Thursday, March 6, 2008

I dreamed last night that I was talking to a graphic novel artist who was berating me for not carrying enough inventory.

I woke up, wondering WTF?

I carry way too many marginal graphic novels....artistically worthy but slow selling....because I want to, because I like them, because I get a kick of ego boost out of people from out of town telling me I have the best selection they've ever seen.

What prompted the dream, I think, was a headline on a trade publication I caught sight of just as I was going to bed:

"Over 3300 Graphic Novels Released in 2007."

This is mind-boggling number. Ten years ago, it was a bit of a struggle to come up with enough titles to even have a decent graphic novel section in the store.

My store is so packed, that once I've gotten the obvious best-sellers, the biggest titles and events, the strongest authors and artists, I have almost no more room left.

I've taken to letting titles filter their own way into my consciousness. A blurb in the magazine, the solicitation in the catalog, reviews online, media attention, samples of art on blogs and bulletin boards. At some point, I write the title down in my notebook, and once it gets there, it usually gets ordered eventually.
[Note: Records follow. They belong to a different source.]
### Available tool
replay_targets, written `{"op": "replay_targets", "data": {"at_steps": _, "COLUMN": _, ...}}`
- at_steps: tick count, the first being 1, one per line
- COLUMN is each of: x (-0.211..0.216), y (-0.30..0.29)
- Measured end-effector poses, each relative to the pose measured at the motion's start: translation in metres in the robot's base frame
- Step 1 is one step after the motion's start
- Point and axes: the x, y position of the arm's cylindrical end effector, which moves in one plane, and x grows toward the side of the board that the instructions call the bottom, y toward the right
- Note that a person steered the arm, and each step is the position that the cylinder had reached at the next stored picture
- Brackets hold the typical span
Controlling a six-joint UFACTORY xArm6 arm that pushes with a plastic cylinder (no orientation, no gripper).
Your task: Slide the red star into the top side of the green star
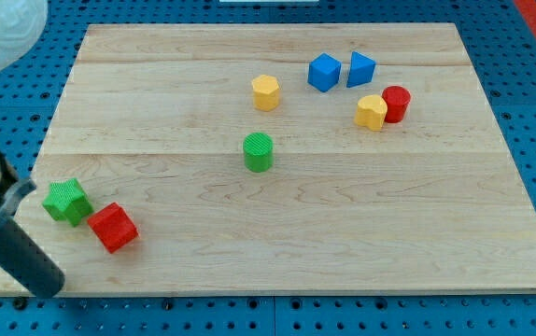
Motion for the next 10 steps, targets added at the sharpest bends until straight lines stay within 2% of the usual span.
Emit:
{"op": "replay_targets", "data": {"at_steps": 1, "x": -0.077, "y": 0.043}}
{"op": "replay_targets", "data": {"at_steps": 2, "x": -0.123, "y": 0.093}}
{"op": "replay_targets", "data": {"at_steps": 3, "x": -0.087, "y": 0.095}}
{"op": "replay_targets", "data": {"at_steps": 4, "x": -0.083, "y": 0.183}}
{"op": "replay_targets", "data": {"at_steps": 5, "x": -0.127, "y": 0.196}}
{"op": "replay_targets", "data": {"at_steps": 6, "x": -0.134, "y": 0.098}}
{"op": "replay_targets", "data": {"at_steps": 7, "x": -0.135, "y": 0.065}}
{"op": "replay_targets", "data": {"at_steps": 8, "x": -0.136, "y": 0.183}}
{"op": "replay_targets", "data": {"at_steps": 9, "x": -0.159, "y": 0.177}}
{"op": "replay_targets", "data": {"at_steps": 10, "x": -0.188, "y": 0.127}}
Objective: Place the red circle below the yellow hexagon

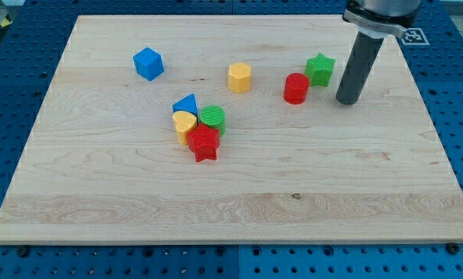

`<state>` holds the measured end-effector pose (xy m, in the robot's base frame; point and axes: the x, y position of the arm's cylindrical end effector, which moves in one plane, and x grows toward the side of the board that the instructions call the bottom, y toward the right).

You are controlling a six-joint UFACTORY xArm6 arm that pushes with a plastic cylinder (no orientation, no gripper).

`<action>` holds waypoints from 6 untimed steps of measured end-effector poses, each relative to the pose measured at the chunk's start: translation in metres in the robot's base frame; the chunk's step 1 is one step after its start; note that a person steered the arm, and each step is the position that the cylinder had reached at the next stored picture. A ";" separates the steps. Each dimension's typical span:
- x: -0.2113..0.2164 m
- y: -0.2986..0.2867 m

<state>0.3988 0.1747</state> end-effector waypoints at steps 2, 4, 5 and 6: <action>-0.005 -0.055; -0.021 -0.082; -0.009 -0.095; -0.008 -0.124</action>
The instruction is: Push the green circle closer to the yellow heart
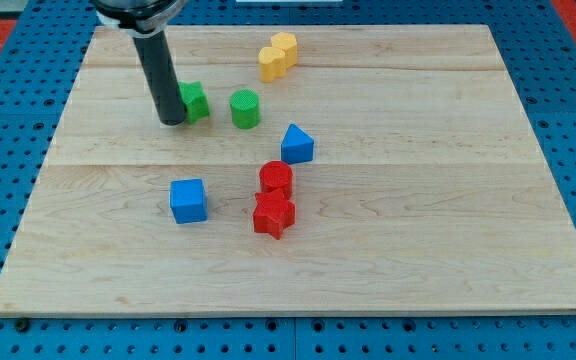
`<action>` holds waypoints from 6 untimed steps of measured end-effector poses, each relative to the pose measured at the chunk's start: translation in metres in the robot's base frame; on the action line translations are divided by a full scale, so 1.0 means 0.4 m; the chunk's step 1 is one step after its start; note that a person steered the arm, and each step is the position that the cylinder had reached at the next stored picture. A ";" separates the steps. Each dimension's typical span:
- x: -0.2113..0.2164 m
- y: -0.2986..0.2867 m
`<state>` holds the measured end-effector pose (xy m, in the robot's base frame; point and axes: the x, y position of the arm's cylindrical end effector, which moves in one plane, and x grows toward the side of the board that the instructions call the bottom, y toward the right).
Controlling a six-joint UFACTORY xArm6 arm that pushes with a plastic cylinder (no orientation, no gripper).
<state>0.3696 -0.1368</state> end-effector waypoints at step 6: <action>-0.024 0.198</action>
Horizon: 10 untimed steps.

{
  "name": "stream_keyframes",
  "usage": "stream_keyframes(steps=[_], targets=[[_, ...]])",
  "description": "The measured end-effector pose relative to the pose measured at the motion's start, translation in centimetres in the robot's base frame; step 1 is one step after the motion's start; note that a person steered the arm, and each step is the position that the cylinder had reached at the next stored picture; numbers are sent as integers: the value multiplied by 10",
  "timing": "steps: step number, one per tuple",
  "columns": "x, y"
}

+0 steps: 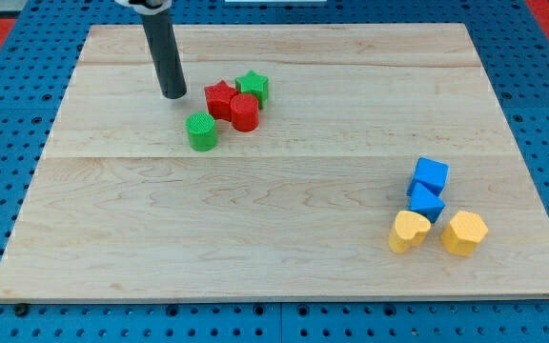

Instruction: Point the arm at the right side of the yellow hexagon

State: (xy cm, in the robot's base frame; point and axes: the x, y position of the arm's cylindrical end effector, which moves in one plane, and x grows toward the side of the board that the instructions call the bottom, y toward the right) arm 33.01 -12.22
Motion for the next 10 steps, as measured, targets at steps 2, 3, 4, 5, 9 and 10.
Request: stream_keyframes(steps=[2, 3, 4, 5, 9, 10], targets=[[22, 66], [20, 57], [20, 57], [16, 46], [15, 11], [75, -16]])
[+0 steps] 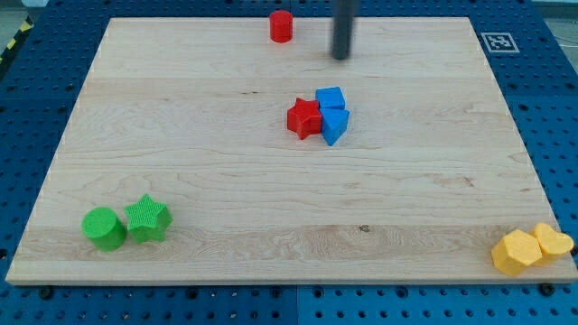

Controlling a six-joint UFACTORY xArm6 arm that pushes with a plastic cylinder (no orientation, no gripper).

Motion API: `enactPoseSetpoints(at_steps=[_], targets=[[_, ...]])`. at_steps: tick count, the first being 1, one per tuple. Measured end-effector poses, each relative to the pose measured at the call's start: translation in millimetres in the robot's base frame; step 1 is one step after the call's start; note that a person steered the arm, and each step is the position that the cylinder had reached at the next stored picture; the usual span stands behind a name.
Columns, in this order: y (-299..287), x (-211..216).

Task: Drag the yellow heart below right to the red circle

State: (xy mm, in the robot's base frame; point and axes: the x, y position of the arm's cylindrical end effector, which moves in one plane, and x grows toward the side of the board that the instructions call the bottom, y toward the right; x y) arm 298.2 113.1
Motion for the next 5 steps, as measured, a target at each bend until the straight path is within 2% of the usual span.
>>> enactPoseSetpoints(at_steps=[1, 3, 4, 5], targets=[[81, 62], [229, 216], [232, 224], [231, 297]])
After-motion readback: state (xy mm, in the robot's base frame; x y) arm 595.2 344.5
It's actually a nice problem to have. Too much selection. Same with movies, books, toys and games. I can endlessly cheery pick.


Meanwhile, I'm sorry about my dire post yesterday -- but it's what I think. With the spring weather coming along, with everyone's spirit's lifting, I think the tendency might be to believe the housing problem is over. Yes, there will be more activity and probably more sales -- but it tis' the season, like saying there are more gifts bought at Christmas.

But the fundamentals haven't really changed -- short credit, over-their-head buyers, too many houses, over-priced houses (yet another story in the Bulletin today that we're the MOST overpriced market in the country) and so on. So when all is said and done, and we won't really probably know until late fall, I think we've got a long ways to go.